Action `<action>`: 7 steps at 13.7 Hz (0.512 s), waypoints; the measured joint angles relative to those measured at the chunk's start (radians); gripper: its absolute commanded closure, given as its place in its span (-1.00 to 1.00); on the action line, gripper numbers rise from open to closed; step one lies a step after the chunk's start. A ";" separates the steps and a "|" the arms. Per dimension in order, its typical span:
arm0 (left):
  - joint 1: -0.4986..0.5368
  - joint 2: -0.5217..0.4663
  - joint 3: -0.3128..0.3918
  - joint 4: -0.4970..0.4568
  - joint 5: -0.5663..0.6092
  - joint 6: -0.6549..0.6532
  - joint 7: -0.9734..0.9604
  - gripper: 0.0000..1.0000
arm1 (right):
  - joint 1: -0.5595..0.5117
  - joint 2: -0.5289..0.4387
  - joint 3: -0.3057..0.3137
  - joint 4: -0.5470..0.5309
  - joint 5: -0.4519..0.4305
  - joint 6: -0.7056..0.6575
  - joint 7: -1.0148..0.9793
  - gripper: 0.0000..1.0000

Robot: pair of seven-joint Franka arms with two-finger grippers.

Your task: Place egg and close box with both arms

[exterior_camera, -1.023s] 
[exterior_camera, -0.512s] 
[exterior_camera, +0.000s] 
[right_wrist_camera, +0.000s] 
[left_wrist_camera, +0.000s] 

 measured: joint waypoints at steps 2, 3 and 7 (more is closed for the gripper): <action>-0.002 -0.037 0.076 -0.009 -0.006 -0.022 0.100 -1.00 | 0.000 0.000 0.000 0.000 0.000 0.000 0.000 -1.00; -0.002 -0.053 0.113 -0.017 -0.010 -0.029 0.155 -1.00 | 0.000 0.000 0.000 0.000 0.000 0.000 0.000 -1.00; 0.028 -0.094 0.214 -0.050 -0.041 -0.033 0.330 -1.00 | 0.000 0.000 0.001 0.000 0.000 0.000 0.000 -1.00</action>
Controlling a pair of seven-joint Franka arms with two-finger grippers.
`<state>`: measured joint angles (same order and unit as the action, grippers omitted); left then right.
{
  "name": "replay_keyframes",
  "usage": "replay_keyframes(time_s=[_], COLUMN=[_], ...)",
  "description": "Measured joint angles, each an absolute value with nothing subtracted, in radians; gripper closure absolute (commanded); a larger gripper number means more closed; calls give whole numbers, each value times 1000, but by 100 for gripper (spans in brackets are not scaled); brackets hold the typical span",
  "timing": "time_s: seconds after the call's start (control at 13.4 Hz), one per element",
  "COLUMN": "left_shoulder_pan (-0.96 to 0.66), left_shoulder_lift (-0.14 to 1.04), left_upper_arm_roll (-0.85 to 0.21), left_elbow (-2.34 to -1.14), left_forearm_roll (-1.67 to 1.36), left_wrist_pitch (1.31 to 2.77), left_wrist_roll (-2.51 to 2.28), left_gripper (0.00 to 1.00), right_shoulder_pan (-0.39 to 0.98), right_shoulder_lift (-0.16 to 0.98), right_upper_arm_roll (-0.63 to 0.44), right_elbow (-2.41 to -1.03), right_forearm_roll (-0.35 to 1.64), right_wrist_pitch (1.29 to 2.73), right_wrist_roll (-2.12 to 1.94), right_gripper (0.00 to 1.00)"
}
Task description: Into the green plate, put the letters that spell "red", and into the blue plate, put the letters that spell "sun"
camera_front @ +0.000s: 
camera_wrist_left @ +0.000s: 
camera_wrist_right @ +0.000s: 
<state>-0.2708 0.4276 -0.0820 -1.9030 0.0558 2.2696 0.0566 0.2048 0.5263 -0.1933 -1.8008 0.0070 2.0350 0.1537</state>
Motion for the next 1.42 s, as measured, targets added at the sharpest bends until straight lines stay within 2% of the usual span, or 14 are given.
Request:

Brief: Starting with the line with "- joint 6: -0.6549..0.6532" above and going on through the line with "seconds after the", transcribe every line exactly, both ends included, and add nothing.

Output:
  - joint 6: -0.6549..0.6532
  - joint 7: -0.9734..0.9604
  - gripper: 0.0000..1.0000
arm1 (right):
  - joint 1: -0.5595..0.5117
  - joint 2: -0.5289..0.4387
  - joint 3: -0.3057..0.3137
  - joint 4: -0.5470..0.5309
  - joint 5: -0.4519..0.4305
  - joint 6: -0.7056..0.6575
  - joint 7: -1.0148..0.9793
  - gripper: 0.0000..1.0000

Robot: pair of seven-joint Franka arms with two-finger grippers.

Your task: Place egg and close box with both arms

[exterior_camera, -1.023s] 
[exterior_camera, -0.512s] 
[exterior_camera, +0.000s] 
[right_wrist_camera, +0.000s] 
[left_wrist_camera, +0.000s] 

 measured: joint waypoints at steps 2, 3 and 7 (more is closed for the gripper): <action>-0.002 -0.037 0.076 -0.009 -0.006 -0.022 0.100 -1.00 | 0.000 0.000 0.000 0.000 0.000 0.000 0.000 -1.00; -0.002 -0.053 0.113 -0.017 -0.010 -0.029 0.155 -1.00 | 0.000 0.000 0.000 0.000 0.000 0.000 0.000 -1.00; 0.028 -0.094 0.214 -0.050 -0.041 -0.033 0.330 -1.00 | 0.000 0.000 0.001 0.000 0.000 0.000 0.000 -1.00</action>
Controlling a pair of seven-joint Franka arms with two-finger grippers.
`<state>`: measured joint angles (same order and unit as the action, grippers omitted); left then right.
{
  "name": "replay_keyframes",
  "usage": "replay_keyframes(time_s=[_], COLUMN=[_], ...)",
  "description": "Measured joint angles, each an absolute value with nothing subtracted, in radians; gripper closure absolute (commanded); a larger gripper number means more closed; calls give whole numbers, each value times 1000, but by 100 for gripper (spans in brackets are not scaled); brackets hold the typical span",
  "timing": "time_s: seconds after the call's start (control at 13.4 Hz), one per element",

The exercise has no further content.